- _Problem statement_
Drop the pictures; give again exactly the lines from the one holding "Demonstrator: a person" through the end of the data.

Dataset entries:
━━━━━━━━━━━━━━━━━━━━━━━━━━━━━━

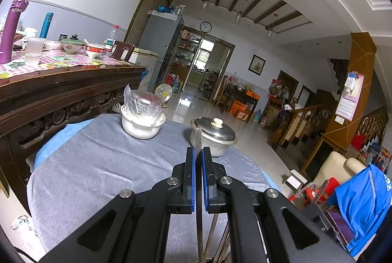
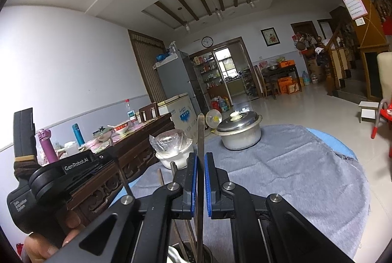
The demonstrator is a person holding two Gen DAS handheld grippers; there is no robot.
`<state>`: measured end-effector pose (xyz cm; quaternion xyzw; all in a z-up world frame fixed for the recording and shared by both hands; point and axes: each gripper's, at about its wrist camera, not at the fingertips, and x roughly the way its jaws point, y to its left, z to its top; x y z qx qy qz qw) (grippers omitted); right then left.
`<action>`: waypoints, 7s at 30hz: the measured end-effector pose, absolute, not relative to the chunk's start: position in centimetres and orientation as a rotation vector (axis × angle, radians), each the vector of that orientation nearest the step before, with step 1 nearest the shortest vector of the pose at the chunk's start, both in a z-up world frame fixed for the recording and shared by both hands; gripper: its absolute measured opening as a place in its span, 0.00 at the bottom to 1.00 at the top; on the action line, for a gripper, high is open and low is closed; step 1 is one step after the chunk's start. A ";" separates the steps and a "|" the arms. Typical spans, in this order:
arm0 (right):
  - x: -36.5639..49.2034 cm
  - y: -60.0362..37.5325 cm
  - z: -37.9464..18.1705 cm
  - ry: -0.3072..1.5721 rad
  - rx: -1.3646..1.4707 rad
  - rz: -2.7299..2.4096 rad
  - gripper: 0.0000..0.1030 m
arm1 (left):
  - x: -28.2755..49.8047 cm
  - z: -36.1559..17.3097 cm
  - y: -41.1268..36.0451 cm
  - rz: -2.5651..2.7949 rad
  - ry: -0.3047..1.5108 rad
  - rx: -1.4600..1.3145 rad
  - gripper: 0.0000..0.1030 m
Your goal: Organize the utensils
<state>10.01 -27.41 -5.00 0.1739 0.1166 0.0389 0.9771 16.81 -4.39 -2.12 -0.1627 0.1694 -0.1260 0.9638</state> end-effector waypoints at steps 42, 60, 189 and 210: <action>9.8 -25.7 -7.0 0.359 0.335 0.146 0.07 | 15.9 -4.2 -5.2 -0.279 0.464 -0.252 0.06; 9.4 -26.7 -6.7 0.368 0.385 0.147 0.08 | 15.7 -4.3 -3.9 -0.269 0.517 -0.246 0.42; -1.6 -20.0 -3.6 0.672 0.156 -0.016 0.72 | 2.1 -1.2 1.0 0.017 0.562 0.108 0.86; 0.5 -22.9 -5.2 0.703 0.189 -0.050 0.72 | 4.6 -2.3 -2.1 -0.090 0.605 0.130 0.86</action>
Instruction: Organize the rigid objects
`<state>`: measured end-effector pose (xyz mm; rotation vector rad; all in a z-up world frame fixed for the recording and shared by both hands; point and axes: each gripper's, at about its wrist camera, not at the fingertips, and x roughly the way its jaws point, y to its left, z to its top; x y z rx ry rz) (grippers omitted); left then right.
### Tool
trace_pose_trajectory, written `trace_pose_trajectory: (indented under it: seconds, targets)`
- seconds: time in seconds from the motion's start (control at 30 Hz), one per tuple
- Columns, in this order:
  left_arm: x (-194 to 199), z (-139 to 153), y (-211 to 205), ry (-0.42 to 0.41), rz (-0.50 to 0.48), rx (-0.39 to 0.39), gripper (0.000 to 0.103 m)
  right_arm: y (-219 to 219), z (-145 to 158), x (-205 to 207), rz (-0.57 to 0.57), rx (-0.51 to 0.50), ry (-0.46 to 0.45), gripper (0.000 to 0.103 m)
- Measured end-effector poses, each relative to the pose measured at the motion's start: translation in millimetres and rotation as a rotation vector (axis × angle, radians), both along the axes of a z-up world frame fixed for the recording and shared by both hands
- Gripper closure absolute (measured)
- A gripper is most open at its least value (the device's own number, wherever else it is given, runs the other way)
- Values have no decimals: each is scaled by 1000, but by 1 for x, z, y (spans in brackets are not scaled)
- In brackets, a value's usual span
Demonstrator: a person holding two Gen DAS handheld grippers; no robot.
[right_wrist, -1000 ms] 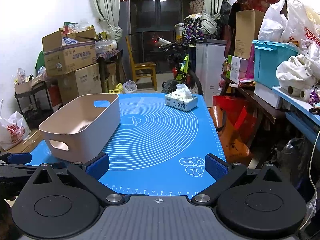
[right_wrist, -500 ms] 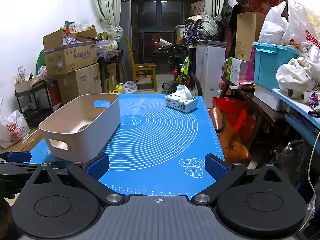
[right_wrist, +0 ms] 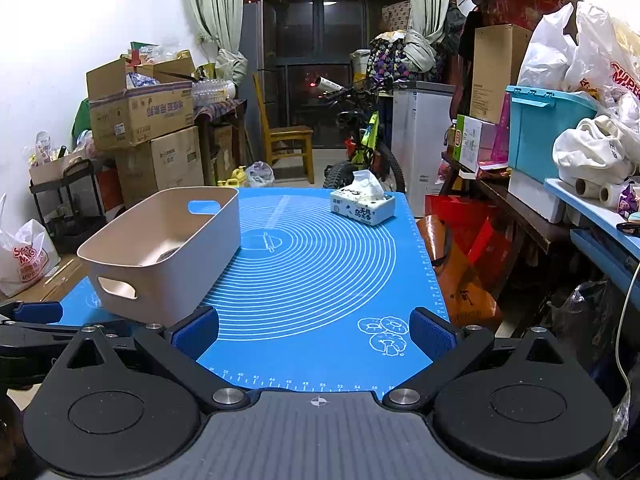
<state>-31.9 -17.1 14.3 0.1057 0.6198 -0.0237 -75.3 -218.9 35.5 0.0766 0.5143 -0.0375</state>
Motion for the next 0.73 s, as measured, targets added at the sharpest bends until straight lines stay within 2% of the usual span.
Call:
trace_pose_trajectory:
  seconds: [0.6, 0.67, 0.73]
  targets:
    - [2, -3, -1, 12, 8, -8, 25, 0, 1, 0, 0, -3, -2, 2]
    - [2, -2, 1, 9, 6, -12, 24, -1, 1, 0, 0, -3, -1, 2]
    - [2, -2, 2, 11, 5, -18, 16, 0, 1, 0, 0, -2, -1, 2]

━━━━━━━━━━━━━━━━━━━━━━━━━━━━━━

- _Response to this exercise_
Demonstrator: a person holding two Gen DAS handheld grippers; no robot.
[right_wrist, -1000 ms] 
[right_wrist, -500 ms] 
[right_wrist, +0 ms] 
<state>-31.9 -17.1 14.3 0.1057 0.6198 -0.0237 -75.3 -218.9 35.5 0.0766 0.5143 -0.0375</state>
Motion for the next 0.73 s, as measured, targets added at the sharpest bends until straight lines stay within 2% of the usual span.
Call:
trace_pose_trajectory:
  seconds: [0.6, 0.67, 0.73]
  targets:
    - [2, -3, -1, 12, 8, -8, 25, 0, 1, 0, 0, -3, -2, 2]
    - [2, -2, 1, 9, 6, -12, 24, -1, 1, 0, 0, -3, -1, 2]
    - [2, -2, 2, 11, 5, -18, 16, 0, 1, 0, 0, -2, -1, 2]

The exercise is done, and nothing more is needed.